◆ Work request: Lines holding the string "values" are the ones to copy; find them all in the data.

◆ Available data:
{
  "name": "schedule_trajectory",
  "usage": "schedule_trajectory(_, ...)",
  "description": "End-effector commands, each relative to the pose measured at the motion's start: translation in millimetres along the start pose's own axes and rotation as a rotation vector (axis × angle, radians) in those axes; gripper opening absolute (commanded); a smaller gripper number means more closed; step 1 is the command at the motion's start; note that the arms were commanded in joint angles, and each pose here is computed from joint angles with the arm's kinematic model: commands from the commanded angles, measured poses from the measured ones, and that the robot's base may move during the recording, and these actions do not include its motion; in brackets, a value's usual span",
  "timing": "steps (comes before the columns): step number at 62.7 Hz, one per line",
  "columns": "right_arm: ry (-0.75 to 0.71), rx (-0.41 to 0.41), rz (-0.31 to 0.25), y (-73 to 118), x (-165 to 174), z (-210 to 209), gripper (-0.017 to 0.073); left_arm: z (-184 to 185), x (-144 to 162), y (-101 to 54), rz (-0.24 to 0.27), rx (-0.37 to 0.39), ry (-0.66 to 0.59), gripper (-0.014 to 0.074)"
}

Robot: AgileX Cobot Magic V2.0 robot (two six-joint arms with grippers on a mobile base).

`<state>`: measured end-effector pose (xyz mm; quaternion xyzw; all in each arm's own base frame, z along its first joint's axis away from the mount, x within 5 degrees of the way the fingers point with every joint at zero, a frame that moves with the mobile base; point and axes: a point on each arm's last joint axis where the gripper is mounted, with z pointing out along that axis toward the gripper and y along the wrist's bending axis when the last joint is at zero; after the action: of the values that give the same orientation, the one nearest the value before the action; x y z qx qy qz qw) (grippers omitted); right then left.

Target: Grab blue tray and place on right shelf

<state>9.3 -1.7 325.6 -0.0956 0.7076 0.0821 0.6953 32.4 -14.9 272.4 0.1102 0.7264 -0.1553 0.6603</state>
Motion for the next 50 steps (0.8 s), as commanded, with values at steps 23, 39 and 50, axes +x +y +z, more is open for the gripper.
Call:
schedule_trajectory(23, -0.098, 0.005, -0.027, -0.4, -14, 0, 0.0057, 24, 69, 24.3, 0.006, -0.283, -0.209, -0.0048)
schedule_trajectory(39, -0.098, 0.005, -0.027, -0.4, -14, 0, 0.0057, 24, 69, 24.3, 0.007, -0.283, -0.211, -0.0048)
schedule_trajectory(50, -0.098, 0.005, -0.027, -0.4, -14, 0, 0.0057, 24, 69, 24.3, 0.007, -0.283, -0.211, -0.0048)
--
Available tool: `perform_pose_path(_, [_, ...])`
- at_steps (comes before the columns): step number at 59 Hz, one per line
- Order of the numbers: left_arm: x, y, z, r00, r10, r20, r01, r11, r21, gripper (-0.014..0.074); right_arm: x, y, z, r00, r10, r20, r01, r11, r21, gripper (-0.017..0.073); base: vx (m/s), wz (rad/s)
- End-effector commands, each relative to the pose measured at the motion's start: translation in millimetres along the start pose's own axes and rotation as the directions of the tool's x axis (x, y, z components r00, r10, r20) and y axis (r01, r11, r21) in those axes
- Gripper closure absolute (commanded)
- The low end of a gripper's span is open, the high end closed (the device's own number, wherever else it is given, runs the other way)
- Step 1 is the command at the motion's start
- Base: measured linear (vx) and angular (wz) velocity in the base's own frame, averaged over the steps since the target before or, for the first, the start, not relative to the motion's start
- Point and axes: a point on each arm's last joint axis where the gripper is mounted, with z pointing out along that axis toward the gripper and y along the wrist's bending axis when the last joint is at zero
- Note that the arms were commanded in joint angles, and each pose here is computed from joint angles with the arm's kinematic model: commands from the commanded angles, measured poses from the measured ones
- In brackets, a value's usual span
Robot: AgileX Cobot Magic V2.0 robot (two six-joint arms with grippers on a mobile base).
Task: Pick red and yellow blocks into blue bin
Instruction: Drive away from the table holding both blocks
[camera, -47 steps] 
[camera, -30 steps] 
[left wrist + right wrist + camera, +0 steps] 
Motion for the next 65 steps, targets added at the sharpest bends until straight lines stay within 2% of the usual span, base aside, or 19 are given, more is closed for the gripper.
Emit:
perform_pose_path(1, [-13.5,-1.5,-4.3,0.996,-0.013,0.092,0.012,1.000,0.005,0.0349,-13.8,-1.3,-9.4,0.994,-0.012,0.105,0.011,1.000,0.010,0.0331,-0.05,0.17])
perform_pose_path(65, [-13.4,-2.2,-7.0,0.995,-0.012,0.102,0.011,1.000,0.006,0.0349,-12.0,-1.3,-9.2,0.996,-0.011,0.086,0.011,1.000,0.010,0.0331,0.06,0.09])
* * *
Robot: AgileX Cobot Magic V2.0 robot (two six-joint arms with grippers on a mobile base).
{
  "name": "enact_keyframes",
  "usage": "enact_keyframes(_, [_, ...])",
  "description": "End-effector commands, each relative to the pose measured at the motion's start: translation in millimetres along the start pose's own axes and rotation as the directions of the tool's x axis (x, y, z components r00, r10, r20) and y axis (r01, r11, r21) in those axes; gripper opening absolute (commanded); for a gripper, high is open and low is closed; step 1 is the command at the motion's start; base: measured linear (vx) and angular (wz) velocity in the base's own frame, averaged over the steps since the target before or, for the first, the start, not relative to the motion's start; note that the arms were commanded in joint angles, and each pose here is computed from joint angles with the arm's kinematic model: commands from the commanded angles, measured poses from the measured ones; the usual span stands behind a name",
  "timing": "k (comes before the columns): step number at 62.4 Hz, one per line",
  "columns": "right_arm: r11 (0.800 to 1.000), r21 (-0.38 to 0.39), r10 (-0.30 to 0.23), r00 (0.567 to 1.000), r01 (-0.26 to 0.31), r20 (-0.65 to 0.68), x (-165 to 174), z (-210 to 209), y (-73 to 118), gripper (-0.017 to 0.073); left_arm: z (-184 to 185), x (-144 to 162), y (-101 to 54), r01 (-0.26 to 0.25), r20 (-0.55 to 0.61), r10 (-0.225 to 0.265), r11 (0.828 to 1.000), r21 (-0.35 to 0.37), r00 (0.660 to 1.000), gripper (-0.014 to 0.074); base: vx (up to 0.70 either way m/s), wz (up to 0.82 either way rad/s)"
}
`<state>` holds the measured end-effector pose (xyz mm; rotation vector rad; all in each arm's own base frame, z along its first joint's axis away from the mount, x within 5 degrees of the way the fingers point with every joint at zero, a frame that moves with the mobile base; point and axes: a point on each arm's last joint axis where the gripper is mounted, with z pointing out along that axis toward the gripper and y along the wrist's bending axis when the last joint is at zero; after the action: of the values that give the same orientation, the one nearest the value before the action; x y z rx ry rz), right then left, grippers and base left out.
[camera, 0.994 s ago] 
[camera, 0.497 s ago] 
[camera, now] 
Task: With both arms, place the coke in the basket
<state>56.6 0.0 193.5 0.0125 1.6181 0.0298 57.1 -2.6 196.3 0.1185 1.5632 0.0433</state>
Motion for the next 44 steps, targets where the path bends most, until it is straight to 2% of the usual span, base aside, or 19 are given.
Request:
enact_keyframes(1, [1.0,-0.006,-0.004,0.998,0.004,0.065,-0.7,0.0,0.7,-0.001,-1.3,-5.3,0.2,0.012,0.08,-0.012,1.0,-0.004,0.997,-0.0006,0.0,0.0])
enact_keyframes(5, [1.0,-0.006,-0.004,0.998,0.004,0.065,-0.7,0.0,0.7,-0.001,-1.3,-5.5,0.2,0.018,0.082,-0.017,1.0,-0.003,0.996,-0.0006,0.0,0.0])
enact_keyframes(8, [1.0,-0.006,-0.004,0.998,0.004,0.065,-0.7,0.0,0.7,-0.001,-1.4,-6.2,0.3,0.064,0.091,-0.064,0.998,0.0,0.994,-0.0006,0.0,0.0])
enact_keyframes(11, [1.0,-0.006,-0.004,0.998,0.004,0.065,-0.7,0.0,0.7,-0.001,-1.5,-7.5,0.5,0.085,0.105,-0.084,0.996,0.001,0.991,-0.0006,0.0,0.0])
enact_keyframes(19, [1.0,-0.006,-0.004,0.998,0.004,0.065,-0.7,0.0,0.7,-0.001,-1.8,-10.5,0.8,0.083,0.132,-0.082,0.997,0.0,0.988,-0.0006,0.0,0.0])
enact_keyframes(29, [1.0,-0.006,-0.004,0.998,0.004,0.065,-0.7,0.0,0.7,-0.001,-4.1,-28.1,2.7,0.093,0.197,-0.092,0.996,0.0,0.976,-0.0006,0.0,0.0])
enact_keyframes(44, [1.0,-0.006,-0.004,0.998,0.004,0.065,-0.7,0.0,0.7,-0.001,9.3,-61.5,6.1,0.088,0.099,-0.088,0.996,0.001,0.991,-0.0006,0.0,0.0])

◆ Written response:
`<state>`: measured end-effector pose (xyz mm; quaternion xyzw; all in each arm's own base frame, z along its first joint's axis away from the mount, x within 5 degrees of the way the fingers point with every joint at zero, a frame that moves with the mobile base; point and axes: a point on each arm's last joint axis where the gripper is mounted, with z pointing out along that axis toward the gripper and y along the wrist's bending axis when the last joint is at zero; after the action: of the values that give the same orientation, the one nearest the value before the action; x y z qx qy qz qw) (grippers omitted); right then left.
Motion for the next 50 steps (0.8 s), as commanded, with values at steps 23, 39 and 50, axes +x +y +z, more is open for the gripper.
`<state>` holds the measured end-effector pose (xyz mm; rotation vector rad; all in each arm's own base frame, z along its first joint's axis away from the mount, x within 5 degrees of the way the fingers point with every joint at zero, a frame that moves with the mobile base; point and axes: a point on each arm's last joint axis where the gripper is mounted, with z pointing out along that axis toward the gripper and y along the wrist's bending axis when the last joint is at zero; after the action: of the values that give the same orientation, the one nearest the value before the action; x y z rx ry rz), right then left, grippers and base left out.

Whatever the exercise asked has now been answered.